**TASK BRIEF:** In the data below, find every line with the string "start" and pull it out.

**DATA EXTRACT:**
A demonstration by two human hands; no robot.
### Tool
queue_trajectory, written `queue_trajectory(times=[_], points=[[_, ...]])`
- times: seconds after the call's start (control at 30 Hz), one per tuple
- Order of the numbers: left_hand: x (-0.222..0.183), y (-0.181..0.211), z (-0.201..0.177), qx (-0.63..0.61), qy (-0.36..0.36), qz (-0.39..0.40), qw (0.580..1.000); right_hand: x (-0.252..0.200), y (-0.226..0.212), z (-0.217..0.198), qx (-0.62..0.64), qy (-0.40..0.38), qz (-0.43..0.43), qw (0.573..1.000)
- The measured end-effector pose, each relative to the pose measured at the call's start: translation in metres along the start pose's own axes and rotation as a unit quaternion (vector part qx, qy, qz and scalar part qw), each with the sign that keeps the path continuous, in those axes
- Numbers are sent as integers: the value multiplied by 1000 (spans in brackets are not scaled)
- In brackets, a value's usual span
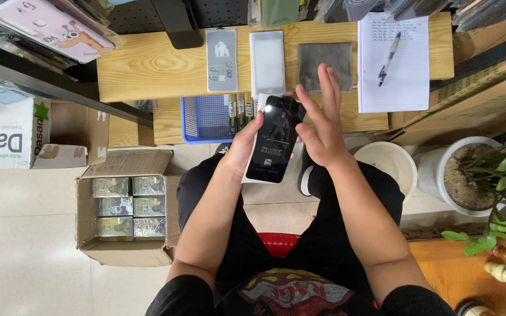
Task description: The person removes phone screen protectors from their paper sleeves to check them, handling the items individually on a desk. They also remove a mobile phone from a sleeve, look at the screen, and place it back inside.
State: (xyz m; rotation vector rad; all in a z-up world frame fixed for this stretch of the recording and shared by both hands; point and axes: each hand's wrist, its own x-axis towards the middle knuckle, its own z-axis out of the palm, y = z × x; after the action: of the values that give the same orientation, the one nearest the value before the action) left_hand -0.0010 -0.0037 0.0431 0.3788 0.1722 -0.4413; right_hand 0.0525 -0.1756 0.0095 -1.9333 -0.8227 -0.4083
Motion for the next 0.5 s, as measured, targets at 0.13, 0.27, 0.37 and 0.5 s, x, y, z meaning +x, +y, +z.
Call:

**ANSWER BELOW:**
- times: seconds after the call's start (control at 30 Hz), one per tuple
- The measured end-effector pose, each relative to the pose measured at the call's start: translation in metres along the start pose's own axes and rotation as a unit quaternion (vector part qx, qy, qz and scalar part qw), each with the sign that keeps the path continuous, in those axes

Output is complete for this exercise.